Exercise prompt:
Give back all the records exactly, keeping every line whole.

Collection entries:
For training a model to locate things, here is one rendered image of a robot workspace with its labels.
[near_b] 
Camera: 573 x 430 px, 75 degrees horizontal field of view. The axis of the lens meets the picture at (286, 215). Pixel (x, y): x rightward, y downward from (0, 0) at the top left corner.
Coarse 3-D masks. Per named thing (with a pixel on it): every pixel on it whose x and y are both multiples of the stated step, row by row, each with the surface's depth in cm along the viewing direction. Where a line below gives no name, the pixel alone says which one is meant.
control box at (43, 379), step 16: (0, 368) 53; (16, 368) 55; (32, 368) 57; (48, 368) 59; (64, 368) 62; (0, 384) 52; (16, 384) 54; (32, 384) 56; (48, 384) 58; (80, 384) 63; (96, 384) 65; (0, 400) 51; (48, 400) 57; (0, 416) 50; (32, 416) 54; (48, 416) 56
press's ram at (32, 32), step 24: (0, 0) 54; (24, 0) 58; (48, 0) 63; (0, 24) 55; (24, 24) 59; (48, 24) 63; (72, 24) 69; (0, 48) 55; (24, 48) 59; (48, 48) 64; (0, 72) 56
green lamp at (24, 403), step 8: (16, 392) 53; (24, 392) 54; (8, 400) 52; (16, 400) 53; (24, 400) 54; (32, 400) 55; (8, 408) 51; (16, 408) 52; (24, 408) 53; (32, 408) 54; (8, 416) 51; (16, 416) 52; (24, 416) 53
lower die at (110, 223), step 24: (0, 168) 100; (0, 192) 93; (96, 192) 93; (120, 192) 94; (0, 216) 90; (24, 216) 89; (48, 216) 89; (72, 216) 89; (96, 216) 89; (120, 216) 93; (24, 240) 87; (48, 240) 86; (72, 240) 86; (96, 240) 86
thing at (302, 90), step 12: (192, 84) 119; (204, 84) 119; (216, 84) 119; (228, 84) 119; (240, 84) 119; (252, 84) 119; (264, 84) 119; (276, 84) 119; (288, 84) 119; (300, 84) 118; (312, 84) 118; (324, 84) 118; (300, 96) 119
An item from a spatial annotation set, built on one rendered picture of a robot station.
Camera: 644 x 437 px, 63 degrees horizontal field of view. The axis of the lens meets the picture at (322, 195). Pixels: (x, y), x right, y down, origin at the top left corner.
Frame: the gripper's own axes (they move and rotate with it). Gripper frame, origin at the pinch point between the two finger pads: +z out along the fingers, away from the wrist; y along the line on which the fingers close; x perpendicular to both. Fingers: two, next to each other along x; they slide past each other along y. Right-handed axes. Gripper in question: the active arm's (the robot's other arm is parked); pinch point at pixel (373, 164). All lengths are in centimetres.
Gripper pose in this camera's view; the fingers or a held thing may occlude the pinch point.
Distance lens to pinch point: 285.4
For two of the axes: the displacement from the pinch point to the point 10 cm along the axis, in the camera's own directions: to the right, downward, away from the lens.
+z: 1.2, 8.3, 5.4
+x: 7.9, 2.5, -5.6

Answer for this exercise:
For training a model to locate things, here is one rendered image of a robot workspace with its labels.
[near_b] 
Camera: 573 x 430 px, 75 degrees horizontal field of view. The axis of the lens meets the picture at (286, 215). Pixel (x, y): x rightward, y downward from (0, 0) at the top left corner.
Coarse 3-D masks. Per named thing (with a pixel on it): every pixel on it whose x and y are both multiples of the stated step, row by row, each with the surface's depth in cm along the viewing direction. Where a line below gives no name, the pixel alone says which one is meant.
control box at (43, 379), step 16: (0, 368) 53; (16, 368) 55; (32, 368) 57; (48, 368) 59; (64, 368) 62; (0, 384) 52; (16, 384) 54; (32, 384) 56; (48, 384) 58; (80, 384) 63; (96, 384) 65; (0, 400) 51; (48, 400) 57; (0, 416) 50; (32, 416) 54; (48, 416) 56
press's ram at (32, 32), step 24: (0, 0) 54; (24, 0) 58; (48, 0) 63; (0, 24) 55; (24, 24) 59; (48, 24) 63; (72, 24) 69; (0, 48) 55; (24, 48) 59; (48, 48) 64; (0, 72) 56
green lamp at (24, 403), step 8: (16, 392) 53; (24, 392) 54; (8, 400) 52; (16, 400) 53; (24, 400) 54; (32, 400) 55; (8, 408) 51; (16, 408) 52; (24, 408) 53; (32, 408) 54; (8, 416) 51; (16, 416) 52; (24, 416) 53
lower die at (110, 223), step 24: (0, 168) 100; (0, 192) 93; (96, 192) 93; (120, 192) 94; (0, 216) 90; (24, 216) 89; (48, 216) 89; (72, 216) 89; (96, 216) 89; (120, 216) 93; (24, 240) 87; (48, 240) 86; (72, 240) 86; (96, 240) 86
thing at (302, 90), step 12: (192, 84) 119; (204, 84) 119; (216, 84) 119; (228, 84) 119; (240, 84) 119; (252, 84) 119; (264, 84) 119; (276, 84) 119; (288, 84) 119; (300, 84) 118; (312, 84) 118; (324, 84) 118; (300, 96) 119
An item from a spatial annotation set, built on one rendered picture of a robot station.
Camera: 644 x 437 px, 63 degrees horizontal field of view. The axis of the lens meets the picture at (322, 195). Pixels: (x, y), x right, y down, origin at the top left corner.
Frame: the gripper's own axes (they move and rotate with it). Gripper frame, origin at the pinch point between the two finger pads: +z out along the fingers, away from the wrist; y along the line on which the fingers close; x perpendicular to both. Fingers: two, next to each other along x; they slide past each other along y. Right-handed axes. Gripper in question: the active arm's (the robot's other arm is parked); pinch point at pixel (373, 164). All lengths are in centimetres.
Gripper pose in this camera's view; the fingers or a held thing may occlude the pinch point.
Distance lens to pinch point: 285.4
For two of the axes: the displacement from the pinch point to the point 10 cm along the axis, in the camera's own directions: to the right, downward, away from the lens.
+z: 1.2, 8.3, 5.4
+x: 7.9, 2.5, -5.6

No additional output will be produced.